• Task instructions:
Whenever a picture appears in the data, skip it and write out all other material exactly.

• Provided records:
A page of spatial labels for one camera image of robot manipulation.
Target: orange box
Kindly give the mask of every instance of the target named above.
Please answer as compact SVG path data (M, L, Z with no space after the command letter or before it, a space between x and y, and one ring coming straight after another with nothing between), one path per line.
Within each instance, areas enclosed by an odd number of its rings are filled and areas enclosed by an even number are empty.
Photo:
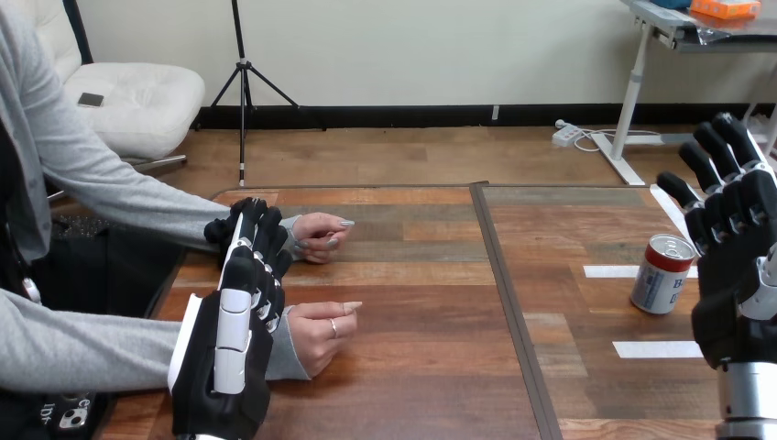
M694 0L691 10L728 20L755 17L761 11L758 0Z

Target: white desk frame
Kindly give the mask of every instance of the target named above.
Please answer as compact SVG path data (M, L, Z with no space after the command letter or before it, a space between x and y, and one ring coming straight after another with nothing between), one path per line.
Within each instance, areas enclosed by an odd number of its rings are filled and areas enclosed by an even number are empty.
M620 119L618 120L618 128L616 129L615 138L612 142L610 142L609 139L602 134L594 134L591 136L591 138L596 143L596 146L599 147L599 151L601 151L605 159L609 161L609 163L612 165L615 171L618 172L618 175L620 175L621 179L623 179L626 184L641 186L644 185L645 182L623 158L623 149L625 146L677 145L682 144L688 140L693 140L693 135L691 134L628 136L629 127L631 125L631 118L634 114L634 107L637 104L637 98L640 95L642 77L645 72L645 63L647 61L648 47L651 40L658 39L665 46L672 50L717 53L775 52L777 51L777 44L726 44L720 46L701 46L698 44L688 44L682 41L682 38L684 37L683 27L686 27L692 23L690 21L683 22L682 19L678 19L678 17L682 15L681 13L663 10L666 11L666 15L662 16L662 11L657 11L655 9L658 8L658 6L649 4L648 2L644 2L642 0L623 0L623 3L631 6L631 11L636 15L636 23L641 27L642 38L640 40L640 48L637 51L637 59L634 62L634 69L631 71L631 76L629 78L629 87L626 90L626 97L623 100L623 107L620 110ZM640 7L644 7L645 11L648 13L643 16L640 13ZM777 66L775 66L775 71L772 72L772 76L774 76L776 72ZM772 113L772 117L769 122L768 135L754 135L753 137L757 142L763 145L762 148L764 155L768 157L771 153L772 145L774 145L774 142L777 141L777 111Z

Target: sleeve
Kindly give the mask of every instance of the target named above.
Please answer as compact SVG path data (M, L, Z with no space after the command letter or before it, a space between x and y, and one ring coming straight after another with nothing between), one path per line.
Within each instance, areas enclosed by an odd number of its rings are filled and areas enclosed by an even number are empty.
M226 218L228 208L142 175L120 160L66 99L33 29L20 19L12 24L20 33L16 53L24 54L19 99L52 181L108 219L187 246L215 249L202 231L215 218ZM295 219L282 224L290 230ZM19 391L164 387L180 328L178 323L52 312L6 291L0 291L0 322L5 329L0 332L5 352L0 388ZM284 331L273 334L277 349L270 357L277 379L301 369L286 321L282 324ZM292 368L290 375L284 373Z
M167 385L179 323L54 312L0 290L0 388L140 391Z
M51 181L107 219L159 232L189 247L217 249L202 231L215 218L229 216L228 208L172 188L121 160L67 99L34 32L27 30L33 35L22 38L28 47L21 50L20 98ZM290 227L290 220L284 225Z

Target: can lid
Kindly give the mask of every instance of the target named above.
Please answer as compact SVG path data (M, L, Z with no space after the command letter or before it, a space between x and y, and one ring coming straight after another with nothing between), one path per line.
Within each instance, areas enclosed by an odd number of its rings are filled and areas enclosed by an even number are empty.
M651 237L651 248L659 254L678 261L694 259L696 251L684 239L669 234L659 234Z

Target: wooden table
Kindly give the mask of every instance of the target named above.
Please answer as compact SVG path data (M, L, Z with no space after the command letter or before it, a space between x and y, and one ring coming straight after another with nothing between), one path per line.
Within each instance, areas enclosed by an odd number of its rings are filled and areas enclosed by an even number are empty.
M681 233L649 189L483 190L565 439L705 439L719 422L701 358L620 358L613 341L693 340L697 280L674 311L634 307L634 279L585 266L639 265L650 237Z
M295 264L289 303L362 301L359 334L309 382L272 386L259 438L539 438L476 210L467 187L225 192L286 216L356 221L337 262ZM180 320L218 281L188 258L159 312ZM103 439L172 438L164 392L121 399Z
M359 335L319 377L272 384L271 439L711 438L717 384L703 359L622 359L613 341L691 340L690 280L675 311L629 302L648 238L678 234L647 189L298 188L225 192L285 215L356 221L335 263L295 264L290 303L363 301ZM190 255L159 319L206 294L213 257ZM122 398L103 439L171 438L164 392Z

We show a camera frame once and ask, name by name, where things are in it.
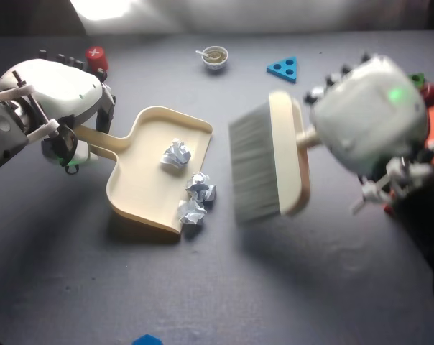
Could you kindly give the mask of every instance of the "blue triangular block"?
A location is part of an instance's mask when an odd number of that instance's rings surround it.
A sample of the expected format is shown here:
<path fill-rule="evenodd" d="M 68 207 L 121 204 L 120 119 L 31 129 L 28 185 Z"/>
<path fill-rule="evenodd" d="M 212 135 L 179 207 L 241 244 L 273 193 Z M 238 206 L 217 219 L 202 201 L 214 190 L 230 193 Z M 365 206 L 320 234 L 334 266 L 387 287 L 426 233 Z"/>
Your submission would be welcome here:
<path fill-rule="evenodd" d="M 145 334 L 134 341 L 132 345 L 162 345 L 162 341 L 160 341 L 158 338 L 155 338 L 154 336 Z"/>
<path fill-rule="evenodd" d="M 291 83 L 297 81 L 297 58 L 295 56 L 272 63 L 267 66 L 267 72 Z"/>

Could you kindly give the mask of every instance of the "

• Written reply:
A page of spatial labels for one camera image of robot manipulation.
Target: orange box
Kindly give the mask of every instance of the target named above.
Please answer as compact SVG path data (M, L, Z with no space after the command letter or before it, a space between x and y, and one ring coming straight after another with nothing between), one path per line.
Within each instance, areas enclosed by an odd number of its rings are filled and areas enclosed by an even number are empty.
Photo:
M694 0L691 10L728 20L755 17L761 11L758 0Z

Target: white desk frame
Kindly give the mask of every instance of the target named above.
Please answer as compact SVG path data (M, L, Z with no space after the command letter or before it, a space between x and y, and one ring coming straight after another with nothing between), one path per line.
Within each instance, areas enclosed by an odd number of its rings are filled and areas enclosed by an even number are empty.
M620 119L618 120L618 128L616 129L615 138L612 142L610 142L609 139L602 134L594 134L591 136L591 138L596 143L596 146L599 147L599 151L601 151L605 159L609 161L609 163L612 165L615 171L618 172L618 175L620 175L621 179L623 179L626 184L641 186L644 185L645 182L623 158L623 149L625 146L677 145L682 144L688 140L693 140L693 135L691 134L628 136L629 127L631 125L631 118L634 114L634 107L637 104L637 98L640 95L642 77L645 72L645 63L647 61L648 47L651 40L658 39L665 46L672 50L717 53L775 52L777 51L777 44L726 44L720 46L701 46L698 44L688 44L682 41L682 38L684 37L683 27L686 27L692 23L690 21L683 22L682 19L678 19L678 17L682 15L681 13L663 10L666 11L666 15L662 16L662 11L657 11L655 9L658 8L658 6L649 4L648 2L644 2L642 0L623 0L623 3L631 6L631 11L636 15L636 23L641 27L642 38L640 40L640 48L637 51L637 59L634 62L634 69L631 71L631 76L629 78L629 87L626 90L626 97L623 100L623 107L620 110ZM640 7L644 7L645 11L648 13L643 16L640 13ZM777 66L775 66L775 71L772 72L772 76L774 76L776 72ZM772 113L772 117L769 122L768 135L754 135L753 137L757 142L763 145L762 148L764 155L768 157L771 153L772 145L774 145L774 142L777 141L777 111Z

Target: sleeve
Kindly give the mask of every instance of the target named above.
Please answer as compact SVG path data (M, L, Z with no space after the command letter or before it, a space between x and y, and one ring coming straight after another with nothing between), one path per line.
Within each instance, areas enclosed by an odd number of its rings are filled and areas enclosed by an even number are empty.
M226 218L228 208L142 175L120 160L66 99L33 29L20 19L12 24L20 33L16 53L24 54L19 99L52 181L108 219L187 246L215 249L202 231L215 218ZM295 219L282 224L290 230ZM19 391L164 387L180 328L178 323L52 312L6 291L0 291L0 322L5 329L0 332L5 352L0 388ZM284 331L273 334L277 349L270 357L277 379L301 369L286 321L282 324ZM292 368L290 375L284 373Z
M167 385L179 323L54 312L0 290L0 388L140 391Z
M51 181L107 219L159 232L189 247L217 249L202 231L215 218L229 216L228 208L172 188L121 160L67 99L34 32L27 30L33 35L22 38L28 47L21 50L20 98ZM290 227L290 220L284 225Z

Target: can lid
Kindly give the mask of every instance of the target named above.
Please answer as compact SVG path data (M, L, Z with no space after the command letter or before it, a space between x and y, and one ring coming straight after another with nothing between), one path per line.
Within each instance, areas enclosed by an odd number of its rings are filled and areas enclosed by an even number are empty.
M651 237L651 248L659 254L678 261L694 259L696 251L684 239L669 234L659 234Z

Target: wooden table
Kindly give the mask of every instance of the target named above.
Please answer as compact SVG path data (M, L, Z with no space after the command letter or before it, a space between x and y, and one ring coming straight after another with nothing between), one path per line.
Within each instance, areas enclosed by an odd number of its rings are filled and areas enclosed by an even number are empty.
M681 233L649 189L483 190L565 439L705 439L719 422L701 358L620 358L613 341L693 340L697 280L674 311L634 307L634 279L585 266L639 265L650 237Z
M295 264L289 303L362 301L359 334L309 382L272 386L259 438L539 438L476 210L467 187L225 192L286 216L356 221L337 262ZM180 320L218 281L188 258L159 312ZM103 439L172 438L164 392L121 399Z
M359 335L319 377L272 384L271 439L711 438L717 384L703 359L622 359L613 341L691 340L690 280L675 311L629 302L648 238L678 234L647 189L298 188L225 192L285 215L356 221L335 263L295 264L290 303L363 301ZM190 255L159 319L206 294L213 257ZM122 398L103 439L171 438L164 392Z

We show a camera frame once and ask, name by name, where things are in it.
Could you kindly give the mask of every instance of the "blue triangular block"?
A location is part of an instance's mask when an odd number of that instance's rings surround it.
A sample of the expected format is shown here:
<path fill-rule="evenodd" d="M 68 207 L 121 204 L 120 119 L 31 129 L 28 185 Z"/>
<path fill-rule="evenodd" d="M 212 135 L 179 207 L 241 244 L 273 193 Z M 238 206 L 217 219 L 202 201 L 214 190 L 230 193 Z M 365 206 L 320 234 L 334 266 L 387 287 L 426 233 Z"/>
Your submission would be welcome here:
<path fill-rule="evenodd" d="M 145 334 L 134 341 L 132 345 L 162 345 L 162 341 L 160 341 L 158 338 L 155 338 L 154 336 Z"/>
<path fill-rule="evenodd" d="M 291 83 L 297 81 L 297 58 L 295 56 L 272 63 L 267 66 L 267 72 Z"/>

Could you kindly give the mask of every instance of the "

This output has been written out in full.